BRIEF -
Search the material below for the word "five". Copy every line where it is found.

***** DATA SECTION *****

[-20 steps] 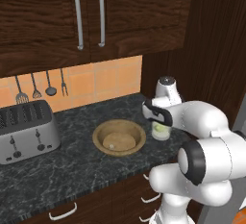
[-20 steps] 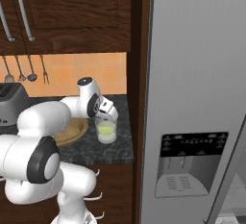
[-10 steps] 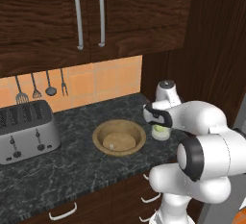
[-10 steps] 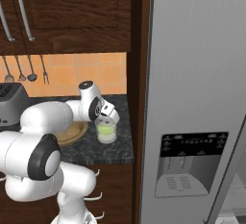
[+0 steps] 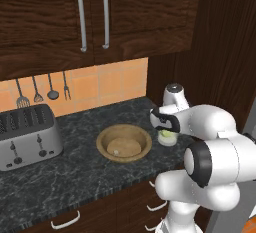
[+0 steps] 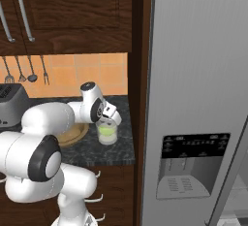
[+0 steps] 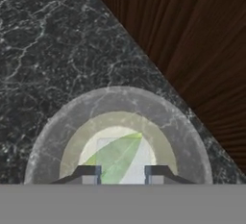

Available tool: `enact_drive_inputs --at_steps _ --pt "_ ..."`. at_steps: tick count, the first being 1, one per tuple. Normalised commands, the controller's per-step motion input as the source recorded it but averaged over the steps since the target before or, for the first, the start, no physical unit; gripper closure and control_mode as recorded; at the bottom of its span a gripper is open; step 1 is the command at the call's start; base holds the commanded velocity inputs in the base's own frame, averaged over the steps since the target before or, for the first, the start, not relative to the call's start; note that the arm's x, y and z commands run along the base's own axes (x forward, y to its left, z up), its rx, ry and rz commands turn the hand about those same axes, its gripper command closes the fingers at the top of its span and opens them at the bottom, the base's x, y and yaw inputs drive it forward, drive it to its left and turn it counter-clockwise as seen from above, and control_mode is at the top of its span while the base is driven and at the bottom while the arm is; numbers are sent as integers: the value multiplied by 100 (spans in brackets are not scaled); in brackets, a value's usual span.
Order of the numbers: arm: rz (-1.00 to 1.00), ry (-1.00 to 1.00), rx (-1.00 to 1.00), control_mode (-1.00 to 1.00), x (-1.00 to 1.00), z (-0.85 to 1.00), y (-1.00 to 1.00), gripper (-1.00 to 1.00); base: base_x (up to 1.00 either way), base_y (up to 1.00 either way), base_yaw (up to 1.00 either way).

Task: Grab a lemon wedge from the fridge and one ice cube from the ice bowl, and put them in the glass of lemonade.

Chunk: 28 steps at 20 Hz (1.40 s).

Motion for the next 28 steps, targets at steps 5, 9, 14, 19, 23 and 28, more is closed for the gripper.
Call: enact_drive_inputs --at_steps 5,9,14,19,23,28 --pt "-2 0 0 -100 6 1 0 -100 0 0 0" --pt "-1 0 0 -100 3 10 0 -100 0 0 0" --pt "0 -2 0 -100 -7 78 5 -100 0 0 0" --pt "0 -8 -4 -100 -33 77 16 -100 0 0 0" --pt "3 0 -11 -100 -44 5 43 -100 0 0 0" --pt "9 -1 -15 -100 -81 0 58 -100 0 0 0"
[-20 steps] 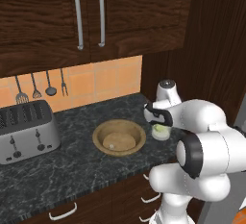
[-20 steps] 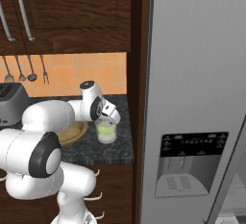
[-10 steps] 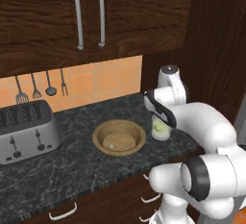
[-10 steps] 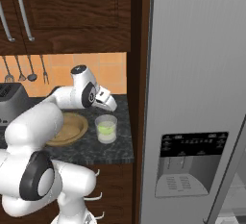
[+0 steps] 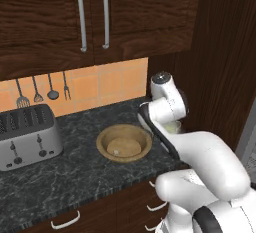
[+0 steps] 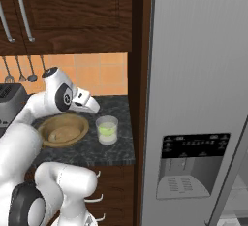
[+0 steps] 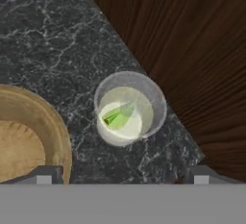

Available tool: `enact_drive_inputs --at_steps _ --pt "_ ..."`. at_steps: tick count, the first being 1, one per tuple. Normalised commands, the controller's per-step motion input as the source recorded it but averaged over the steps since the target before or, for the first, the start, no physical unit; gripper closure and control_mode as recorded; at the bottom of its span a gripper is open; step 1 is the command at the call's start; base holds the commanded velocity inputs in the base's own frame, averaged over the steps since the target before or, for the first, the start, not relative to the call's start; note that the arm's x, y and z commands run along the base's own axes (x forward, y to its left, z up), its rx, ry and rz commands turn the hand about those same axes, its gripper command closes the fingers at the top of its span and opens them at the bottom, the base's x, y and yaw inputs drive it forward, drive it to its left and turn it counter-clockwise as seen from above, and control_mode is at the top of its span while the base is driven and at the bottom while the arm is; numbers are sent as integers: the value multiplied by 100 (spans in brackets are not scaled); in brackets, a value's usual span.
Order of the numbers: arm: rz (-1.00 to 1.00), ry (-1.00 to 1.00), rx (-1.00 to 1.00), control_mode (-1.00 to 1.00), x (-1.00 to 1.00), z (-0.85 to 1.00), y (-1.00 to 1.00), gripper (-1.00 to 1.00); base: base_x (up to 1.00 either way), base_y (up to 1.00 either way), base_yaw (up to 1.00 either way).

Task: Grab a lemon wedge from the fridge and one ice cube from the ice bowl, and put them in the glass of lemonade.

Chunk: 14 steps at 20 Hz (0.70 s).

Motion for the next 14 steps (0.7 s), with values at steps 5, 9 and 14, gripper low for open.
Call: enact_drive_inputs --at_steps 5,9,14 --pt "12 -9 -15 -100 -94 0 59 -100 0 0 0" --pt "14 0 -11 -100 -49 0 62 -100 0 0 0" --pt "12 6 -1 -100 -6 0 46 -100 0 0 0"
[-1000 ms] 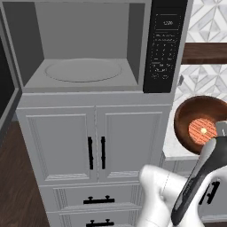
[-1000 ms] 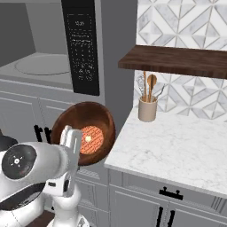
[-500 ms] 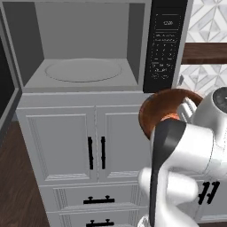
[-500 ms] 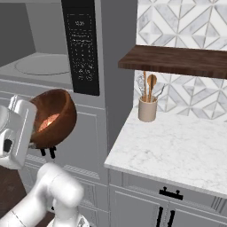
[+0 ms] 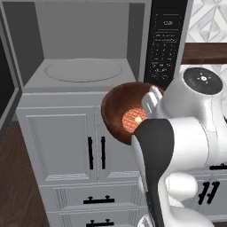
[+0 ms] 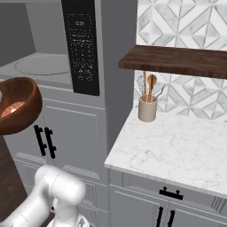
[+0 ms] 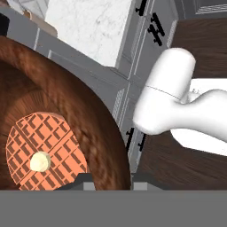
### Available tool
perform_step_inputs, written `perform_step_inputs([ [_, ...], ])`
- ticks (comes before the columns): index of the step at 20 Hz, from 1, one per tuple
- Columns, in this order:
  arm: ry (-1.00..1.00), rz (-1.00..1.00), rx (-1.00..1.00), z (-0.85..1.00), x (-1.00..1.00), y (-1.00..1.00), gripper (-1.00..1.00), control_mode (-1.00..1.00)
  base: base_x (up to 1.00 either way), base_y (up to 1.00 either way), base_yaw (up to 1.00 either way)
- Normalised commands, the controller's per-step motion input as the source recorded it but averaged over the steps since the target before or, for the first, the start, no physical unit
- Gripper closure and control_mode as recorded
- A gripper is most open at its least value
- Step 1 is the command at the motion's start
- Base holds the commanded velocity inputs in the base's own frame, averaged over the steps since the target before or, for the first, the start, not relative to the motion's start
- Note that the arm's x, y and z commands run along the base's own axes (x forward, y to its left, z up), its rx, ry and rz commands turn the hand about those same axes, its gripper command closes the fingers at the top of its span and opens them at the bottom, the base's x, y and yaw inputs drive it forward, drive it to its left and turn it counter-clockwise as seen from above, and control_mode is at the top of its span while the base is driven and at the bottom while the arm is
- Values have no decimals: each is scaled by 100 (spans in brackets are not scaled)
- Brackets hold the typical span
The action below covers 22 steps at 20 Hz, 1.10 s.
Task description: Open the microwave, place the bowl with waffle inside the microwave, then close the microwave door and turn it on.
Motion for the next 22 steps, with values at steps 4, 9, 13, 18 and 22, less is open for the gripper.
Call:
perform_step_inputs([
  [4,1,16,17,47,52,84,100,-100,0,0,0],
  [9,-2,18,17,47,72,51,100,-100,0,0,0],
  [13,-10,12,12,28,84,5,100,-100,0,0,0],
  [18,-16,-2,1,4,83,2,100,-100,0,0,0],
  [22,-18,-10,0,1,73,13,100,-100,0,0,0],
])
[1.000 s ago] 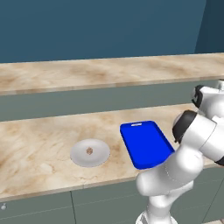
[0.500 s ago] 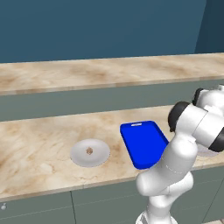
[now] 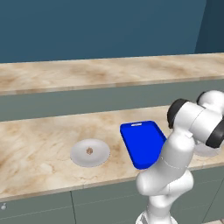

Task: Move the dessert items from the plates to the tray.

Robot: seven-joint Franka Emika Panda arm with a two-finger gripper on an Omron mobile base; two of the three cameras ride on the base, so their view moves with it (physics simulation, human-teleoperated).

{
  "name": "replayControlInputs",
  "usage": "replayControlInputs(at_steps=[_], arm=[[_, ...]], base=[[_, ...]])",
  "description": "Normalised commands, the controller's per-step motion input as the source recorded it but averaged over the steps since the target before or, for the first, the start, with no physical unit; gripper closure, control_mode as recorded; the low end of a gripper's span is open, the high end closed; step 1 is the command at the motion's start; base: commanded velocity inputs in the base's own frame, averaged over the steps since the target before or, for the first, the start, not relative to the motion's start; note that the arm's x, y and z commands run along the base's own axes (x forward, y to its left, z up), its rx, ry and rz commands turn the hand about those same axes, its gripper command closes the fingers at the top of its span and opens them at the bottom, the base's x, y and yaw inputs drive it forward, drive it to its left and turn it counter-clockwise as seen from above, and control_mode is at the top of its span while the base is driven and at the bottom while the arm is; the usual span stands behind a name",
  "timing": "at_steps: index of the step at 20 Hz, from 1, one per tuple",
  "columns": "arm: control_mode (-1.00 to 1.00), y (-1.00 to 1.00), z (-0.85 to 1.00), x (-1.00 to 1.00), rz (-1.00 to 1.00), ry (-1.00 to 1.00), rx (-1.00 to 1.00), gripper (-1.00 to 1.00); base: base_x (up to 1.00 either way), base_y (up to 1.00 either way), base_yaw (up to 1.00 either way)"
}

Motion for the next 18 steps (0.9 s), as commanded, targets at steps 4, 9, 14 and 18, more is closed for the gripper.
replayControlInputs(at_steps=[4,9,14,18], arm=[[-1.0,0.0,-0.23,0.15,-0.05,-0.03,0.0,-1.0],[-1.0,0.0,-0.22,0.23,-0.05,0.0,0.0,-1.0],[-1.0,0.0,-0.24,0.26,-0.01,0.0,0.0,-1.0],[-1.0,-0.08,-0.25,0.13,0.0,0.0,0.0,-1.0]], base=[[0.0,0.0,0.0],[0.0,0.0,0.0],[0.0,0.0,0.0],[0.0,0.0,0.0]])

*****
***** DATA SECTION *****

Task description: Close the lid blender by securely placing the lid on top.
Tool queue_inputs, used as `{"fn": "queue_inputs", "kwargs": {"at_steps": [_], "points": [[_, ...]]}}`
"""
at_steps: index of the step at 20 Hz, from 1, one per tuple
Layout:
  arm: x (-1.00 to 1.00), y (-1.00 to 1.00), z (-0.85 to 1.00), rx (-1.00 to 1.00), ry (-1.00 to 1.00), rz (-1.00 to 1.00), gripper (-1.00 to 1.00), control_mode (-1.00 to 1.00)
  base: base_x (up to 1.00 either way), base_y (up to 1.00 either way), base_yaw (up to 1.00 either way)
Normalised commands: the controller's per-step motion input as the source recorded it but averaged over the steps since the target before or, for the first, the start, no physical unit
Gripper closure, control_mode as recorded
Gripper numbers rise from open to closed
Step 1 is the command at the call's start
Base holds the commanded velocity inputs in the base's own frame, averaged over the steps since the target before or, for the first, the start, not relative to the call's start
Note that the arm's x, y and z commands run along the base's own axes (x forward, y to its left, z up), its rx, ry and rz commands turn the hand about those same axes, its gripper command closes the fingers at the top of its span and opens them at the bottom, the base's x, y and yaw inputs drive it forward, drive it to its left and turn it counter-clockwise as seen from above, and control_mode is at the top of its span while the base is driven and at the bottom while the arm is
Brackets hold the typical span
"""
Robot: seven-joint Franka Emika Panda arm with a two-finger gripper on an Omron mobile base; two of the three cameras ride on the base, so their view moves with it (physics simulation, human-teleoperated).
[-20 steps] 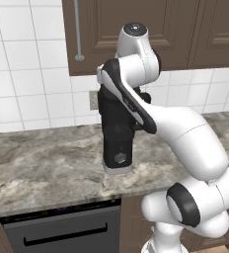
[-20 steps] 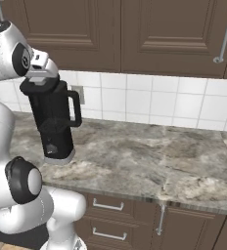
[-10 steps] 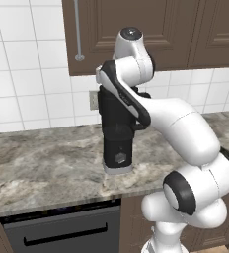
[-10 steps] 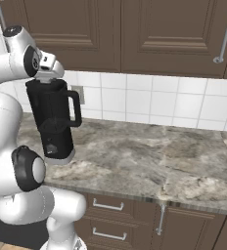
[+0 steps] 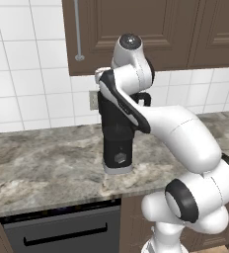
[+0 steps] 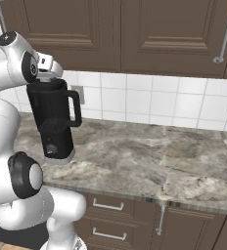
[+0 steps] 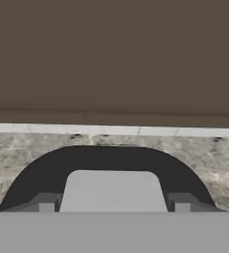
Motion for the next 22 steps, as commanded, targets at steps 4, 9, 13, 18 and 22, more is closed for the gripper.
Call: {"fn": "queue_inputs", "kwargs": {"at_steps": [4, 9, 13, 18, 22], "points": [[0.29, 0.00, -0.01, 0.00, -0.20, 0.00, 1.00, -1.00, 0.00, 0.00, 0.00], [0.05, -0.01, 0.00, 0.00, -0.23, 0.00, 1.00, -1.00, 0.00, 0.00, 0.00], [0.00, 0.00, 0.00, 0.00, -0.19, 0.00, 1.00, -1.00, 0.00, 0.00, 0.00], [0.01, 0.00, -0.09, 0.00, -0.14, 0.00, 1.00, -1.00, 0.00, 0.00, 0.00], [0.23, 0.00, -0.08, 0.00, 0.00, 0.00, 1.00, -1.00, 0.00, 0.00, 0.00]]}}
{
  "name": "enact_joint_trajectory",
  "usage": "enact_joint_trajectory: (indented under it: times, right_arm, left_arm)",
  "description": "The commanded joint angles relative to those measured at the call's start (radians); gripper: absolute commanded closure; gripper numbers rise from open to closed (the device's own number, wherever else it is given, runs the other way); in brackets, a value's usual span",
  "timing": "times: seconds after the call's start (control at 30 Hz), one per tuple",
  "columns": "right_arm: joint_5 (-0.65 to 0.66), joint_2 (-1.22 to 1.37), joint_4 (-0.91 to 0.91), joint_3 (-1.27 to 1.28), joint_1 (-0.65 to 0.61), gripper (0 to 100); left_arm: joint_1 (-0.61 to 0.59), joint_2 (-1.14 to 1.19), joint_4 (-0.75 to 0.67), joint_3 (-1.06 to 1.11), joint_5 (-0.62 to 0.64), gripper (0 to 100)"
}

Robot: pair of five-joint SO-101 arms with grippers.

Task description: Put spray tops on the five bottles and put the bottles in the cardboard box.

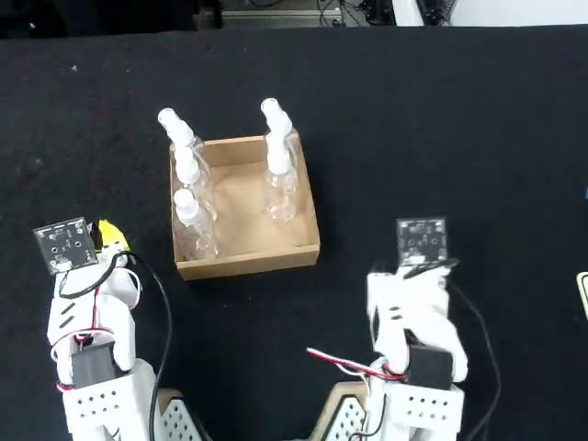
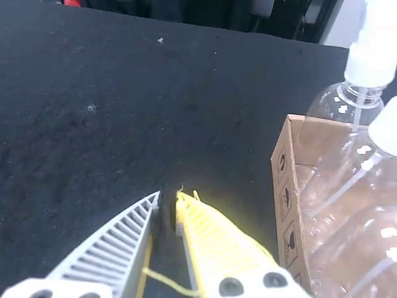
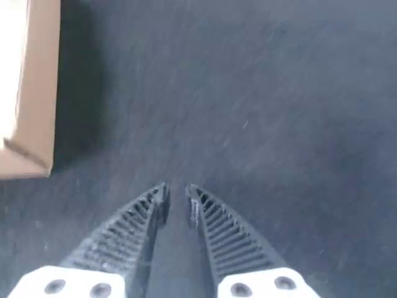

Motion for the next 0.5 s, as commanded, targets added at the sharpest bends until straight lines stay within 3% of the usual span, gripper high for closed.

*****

TASK OUTPUT -
Robot: pair of five-joint SO-101 arms with grippers.
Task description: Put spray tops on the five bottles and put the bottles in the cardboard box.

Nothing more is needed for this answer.